[Excerpts from a dataset]
⟨

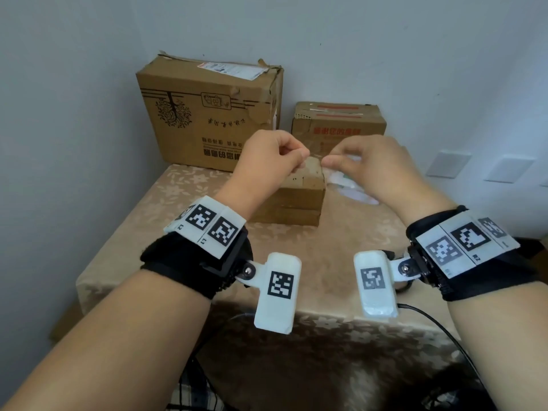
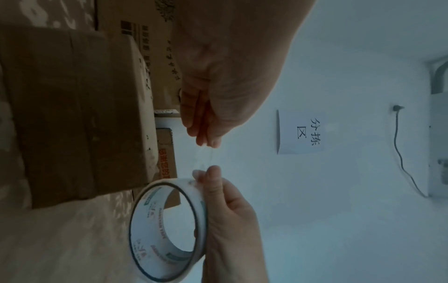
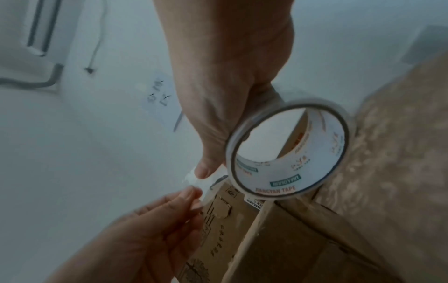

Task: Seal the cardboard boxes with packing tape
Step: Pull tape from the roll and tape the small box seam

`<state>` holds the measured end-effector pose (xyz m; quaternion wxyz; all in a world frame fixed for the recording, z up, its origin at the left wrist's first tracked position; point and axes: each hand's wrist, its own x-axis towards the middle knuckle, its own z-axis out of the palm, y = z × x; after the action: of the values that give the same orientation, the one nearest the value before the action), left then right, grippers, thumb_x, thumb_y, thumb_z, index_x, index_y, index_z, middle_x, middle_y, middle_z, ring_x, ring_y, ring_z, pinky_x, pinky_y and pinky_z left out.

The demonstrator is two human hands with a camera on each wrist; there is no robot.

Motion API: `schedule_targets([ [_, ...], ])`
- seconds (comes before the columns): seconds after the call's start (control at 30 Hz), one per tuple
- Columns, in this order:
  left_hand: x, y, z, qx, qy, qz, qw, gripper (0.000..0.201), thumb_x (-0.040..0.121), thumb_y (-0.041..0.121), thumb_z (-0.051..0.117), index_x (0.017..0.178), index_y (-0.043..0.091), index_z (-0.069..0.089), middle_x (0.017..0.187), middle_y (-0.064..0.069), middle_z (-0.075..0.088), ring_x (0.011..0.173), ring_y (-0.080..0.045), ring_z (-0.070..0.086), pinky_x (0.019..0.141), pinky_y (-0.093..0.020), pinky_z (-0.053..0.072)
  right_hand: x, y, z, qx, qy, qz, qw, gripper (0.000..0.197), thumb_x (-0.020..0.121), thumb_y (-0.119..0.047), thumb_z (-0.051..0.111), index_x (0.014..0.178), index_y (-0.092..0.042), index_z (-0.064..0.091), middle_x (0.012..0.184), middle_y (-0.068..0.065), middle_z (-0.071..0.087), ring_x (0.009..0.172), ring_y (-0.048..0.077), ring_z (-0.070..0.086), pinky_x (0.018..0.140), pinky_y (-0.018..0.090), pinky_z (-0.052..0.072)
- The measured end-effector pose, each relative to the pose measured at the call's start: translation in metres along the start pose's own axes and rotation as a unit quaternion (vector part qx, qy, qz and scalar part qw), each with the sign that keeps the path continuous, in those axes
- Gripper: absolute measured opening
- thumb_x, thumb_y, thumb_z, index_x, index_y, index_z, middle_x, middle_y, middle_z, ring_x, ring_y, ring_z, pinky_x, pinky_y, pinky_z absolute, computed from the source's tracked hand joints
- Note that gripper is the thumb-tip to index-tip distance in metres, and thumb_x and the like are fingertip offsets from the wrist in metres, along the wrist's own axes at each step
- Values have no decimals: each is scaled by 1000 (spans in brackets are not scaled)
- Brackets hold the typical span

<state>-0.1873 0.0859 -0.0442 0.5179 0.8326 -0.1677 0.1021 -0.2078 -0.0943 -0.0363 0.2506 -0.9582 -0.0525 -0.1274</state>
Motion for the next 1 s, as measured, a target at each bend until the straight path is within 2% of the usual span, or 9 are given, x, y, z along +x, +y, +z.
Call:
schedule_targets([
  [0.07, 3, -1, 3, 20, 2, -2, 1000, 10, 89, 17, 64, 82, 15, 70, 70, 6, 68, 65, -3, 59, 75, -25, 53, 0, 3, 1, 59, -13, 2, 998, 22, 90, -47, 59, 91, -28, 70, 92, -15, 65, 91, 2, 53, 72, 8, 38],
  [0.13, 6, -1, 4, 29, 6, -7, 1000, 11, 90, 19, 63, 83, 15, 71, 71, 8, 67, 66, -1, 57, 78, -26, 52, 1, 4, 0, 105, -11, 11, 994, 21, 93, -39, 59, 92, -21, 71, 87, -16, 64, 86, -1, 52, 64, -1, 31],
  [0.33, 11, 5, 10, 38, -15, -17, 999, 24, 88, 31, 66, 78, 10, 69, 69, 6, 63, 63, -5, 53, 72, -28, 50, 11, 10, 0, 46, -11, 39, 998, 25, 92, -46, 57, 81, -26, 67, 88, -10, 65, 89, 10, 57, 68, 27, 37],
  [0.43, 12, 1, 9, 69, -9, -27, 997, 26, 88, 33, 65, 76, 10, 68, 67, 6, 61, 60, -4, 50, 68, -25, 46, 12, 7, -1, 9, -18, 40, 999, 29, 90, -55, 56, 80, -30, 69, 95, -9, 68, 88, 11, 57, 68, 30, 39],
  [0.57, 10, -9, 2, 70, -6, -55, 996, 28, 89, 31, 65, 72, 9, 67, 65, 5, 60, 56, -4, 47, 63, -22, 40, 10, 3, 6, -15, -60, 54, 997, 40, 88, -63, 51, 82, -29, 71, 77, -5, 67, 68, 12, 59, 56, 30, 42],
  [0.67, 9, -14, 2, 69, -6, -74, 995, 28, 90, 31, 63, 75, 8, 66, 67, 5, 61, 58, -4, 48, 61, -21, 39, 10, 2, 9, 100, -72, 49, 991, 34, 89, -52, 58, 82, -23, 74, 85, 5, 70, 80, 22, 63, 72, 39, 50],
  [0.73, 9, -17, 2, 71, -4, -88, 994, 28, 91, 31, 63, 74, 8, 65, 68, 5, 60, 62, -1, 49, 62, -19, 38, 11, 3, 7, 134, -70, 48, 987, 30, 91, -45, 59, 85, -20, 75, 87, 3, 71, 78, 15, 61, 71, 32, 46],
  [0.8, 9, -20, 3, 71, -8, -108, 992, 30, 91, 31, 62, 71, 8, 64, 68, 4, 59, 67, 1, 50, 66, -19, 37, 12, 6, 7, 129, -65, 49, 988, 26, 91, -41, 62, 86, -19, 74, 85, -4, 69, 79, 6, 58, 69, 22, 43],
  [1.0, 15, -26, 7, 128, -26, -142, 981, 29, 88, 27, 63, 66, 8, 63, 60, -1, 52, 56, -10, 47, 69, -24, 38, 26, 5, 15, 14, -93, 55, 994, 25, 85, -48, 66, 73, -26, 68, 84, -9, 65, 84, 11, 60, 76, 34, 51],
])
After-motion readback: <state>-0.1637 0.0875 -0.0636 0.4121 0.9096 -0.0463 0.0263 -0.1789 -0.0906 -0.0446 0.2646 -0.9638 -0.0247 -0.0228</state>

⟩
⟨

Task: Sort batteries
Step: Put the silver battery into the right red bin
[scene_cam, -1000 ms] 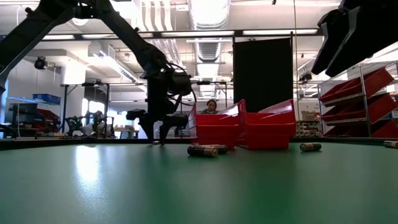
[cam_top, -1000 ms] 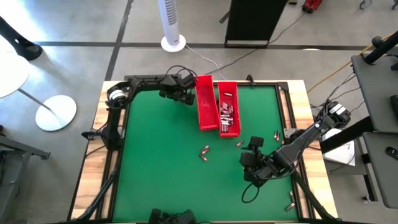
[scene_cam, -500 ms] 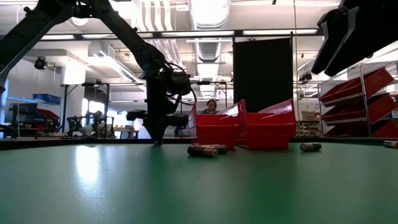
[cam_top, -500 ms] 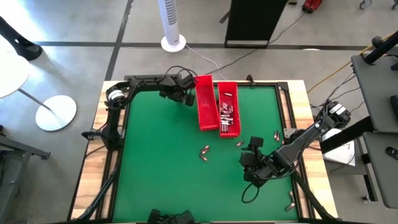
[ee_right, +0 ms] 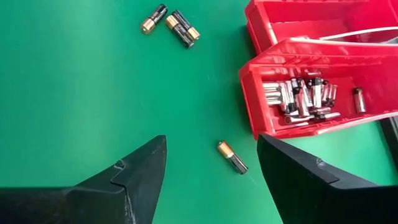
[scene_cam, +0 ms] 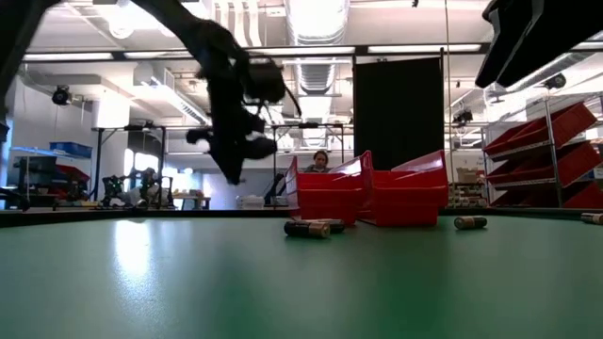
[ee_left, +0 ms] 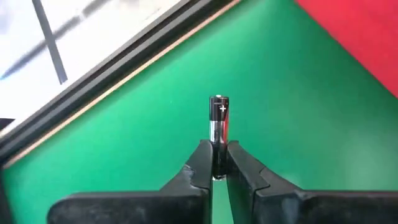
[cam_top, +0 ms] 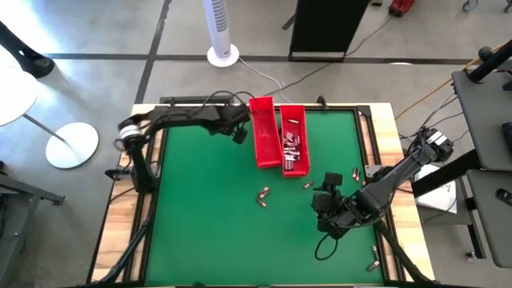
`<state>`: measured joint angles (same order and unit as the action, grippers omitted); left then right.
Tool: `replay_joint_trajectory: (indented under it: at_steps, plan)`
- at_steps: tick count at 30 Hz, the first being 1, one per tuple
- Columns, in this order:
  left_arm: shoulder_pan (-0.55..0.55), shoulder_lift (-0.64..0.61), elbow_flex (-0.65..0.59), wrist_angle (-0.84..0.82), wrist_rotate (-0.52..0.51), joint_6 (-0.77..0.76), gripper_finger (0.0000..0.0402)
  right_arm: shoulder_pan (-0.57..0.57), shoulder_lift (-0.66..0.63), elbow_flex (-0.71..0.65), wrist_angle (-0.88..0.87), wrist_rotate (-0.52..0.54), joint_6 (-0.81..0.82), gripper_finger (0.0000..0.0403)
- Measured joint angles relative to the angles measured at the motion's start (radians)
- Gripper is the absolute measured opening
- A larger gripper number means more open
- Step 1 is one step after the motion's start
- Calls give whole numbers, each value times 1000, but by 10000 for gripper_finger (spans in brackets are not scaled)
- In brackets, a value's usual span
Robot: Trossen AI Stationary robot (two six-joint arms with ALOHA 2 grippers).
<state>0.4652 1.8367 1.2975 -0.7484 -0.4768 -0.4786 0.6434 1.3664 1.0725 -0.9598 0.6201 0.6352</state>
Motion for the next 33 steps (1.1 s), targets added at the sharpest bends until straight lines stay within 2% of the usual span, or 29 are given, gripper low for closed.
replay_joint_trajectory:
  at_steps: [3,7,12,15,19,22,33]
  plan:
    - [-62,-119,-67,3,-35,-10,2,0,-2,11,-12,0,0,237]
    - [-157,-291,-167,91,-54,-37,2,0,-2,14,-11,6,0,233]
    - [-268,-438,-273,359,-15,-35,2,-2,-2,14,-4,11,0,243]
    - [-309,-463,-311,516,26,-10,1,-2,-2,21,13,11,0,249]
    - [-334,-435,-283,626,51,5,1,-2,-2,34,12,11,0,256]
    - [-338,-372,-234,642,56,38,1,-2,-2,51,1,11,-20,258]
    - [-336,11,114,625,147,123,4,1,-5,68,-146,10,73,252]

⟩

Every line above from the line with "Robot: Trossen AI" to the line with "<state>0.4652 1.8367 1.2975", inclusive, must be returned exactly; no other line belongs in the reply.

_Exercise answer_
Robot: Trossen AI Stationary robot (two six-joint arms with ALOHA 2 grippers).
<state>0.4652 1.8367 1.2975 -0.7484 -0.4768 -0.4786 0.6434 1.3664 1.0725 -0.9598 0.6201 0.6352</state>

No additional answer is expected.